Sunday, July 03, 2005

Journal, Day 3 Fill in the Blanks

My Pastor opened my eyes today and made me see that the reasons we do some of the things we do that are detrimental to our well-being is because of voids that we have within ourselves. I have been contemplating her words for the better part of the day trying to detail just where my voids are and what I am filling them with. I guess I have also been wondering what caused my voids. Asking these questions causes me to go deep within myself, within my past to some places that I don't really want to go. In all honesty I can admit that I have filled in my blanks with one-sided relationships, alcohol, weed and any other temporary thing that helped me to get through. But I guess now in retrospect I have grown mentally, physically, and emotionally tired of filling in my own blanks. The things, people, or emotions I have been using as stand ins for the necessary healing are not working anymore.

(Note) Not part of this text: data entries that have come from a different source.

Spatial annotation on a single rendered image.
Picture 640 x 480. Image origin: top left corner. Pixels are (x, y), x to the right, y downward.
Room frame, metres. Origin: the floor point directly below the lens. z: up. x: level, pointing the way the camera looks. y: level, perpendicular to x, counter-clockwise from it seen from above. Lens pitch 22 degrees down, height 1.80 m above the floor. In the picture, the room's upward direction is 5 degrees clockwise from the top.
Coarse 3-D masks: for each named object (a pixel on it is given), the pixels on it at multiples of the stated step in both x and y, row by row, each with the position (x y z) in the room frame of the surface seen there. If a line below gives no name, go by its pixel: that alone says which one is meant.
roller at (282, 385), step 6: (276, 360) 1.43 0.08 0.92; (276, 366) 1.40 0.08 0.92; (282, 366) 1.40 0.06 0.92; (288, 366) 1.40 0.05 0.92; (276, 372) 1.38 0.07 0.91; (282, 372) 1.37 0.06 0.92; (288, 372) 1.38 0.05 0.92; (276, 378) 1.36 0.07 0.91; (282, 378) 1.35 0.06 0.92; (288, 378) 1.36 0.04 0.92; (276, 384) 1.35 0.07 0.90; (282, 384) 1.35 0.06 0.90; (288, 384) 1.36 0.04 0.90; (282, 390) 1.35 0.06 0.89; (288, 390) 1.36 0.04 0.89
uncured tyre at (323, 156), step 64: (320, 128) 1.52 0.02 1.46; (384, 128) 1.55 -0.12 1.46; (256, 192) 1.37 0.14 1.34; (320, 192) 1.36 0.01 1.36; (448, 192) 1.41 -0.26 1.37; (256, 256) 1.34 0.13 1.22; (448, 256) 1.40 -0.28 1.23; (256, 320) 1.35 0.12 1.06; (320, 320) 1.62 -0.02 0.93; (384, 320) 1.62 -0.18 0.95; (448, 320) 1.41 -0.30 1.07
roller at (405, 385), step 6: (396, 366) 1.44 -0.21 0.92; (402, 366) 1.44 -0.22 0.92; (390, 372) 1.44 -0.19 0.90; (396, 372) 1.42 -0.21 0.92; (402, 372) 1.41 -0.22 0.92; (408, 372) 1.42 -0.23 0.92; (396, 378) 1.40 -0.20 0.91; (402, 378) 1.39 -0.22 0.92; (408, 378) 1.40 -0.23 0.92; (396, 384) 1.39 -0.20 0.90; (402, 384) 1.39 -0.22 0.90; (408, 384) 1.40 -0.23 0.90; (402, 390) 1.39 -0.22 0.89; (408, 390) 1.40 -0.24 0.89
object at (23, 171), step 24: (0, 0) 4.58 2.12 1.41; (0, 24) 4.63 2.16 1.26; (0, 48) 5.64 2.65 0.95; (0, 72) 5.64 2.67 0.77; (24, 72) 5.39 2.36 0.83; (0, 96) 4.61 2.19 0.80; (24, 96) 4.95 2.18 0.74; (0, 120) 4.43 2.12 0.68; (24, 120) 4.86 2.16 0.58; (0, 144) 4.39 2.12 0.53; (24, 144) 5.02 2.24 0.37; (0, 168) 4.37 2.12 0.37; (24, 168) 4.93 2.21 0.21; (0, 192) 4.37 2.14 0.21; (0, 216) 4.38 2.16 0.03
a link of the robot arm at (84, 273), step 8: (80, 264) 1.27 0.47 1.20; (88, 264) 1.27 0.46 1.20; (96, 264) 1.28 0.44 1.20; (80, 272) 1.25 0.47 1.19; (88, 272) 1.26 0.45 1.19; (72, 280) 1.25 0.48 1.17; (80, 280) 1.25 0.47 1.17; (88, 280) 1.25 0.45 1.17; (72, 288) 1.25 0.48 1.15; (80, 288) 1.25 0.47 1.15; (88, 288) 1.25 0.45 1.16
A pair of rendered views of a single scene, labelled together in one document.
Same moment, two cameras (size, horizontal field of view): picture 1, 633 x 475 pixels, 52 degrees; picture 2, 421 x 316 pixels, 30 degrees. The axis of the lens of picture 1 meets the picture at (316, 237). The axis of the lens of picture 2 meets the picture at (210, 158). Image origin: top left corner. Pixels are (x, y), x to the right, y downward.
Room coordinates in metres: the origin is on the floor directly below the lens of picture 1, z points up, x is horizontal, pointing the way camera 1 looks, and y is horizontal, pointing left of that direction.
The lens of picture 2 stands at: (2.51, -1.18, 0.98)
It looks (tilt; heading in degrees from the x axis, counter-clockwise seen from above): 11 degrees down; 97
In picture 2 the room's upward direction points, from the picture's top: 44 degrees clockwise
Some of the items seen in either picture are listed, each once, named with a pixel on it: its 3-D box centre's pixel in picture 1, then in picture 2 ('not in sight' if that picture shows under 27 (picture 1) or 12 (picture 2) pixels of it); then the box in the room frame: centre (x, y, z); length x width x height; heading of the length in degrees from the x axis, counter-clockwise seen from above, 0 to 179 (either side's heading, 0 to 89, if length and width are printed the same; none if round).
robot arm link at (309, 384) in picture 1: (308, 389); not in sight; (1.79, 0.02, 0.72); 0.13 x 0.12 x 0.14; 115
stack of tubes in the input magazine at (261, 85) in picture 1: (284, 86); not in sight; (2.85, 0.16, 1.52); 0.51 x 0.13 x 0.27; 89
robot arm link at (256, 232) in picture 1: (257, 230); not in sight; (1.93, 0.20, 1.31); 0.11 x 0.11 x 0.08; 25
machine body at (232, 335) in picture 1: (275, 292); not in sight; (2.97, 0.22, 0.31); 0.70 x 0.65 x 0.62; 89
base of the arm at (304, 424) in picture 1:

My nights are restless, my days are restless and my sleep doesn't satisfy me anymore. In acknowledging the fact that I am operating at halfmast, I am praying that the Creator will direct to me to the answers to the questions my soul is asking. Remember when you were in school and your teacher would give you a test asking you a question about material you should already know? There would be a blank space beside the question that you were to fill in. If you had studied and knew your subject, you could easily fill in the blanks. But if you hadn't paid attention, or hadn't studied, you were out of gas. I feel that there aren't any questions to go along with my blanks. I don't even know where to look for the answers. Is this an open book test? Am I being graded on a curve? I see the voids. I know they are there. I will go so far as to say I know where they came from. But now what?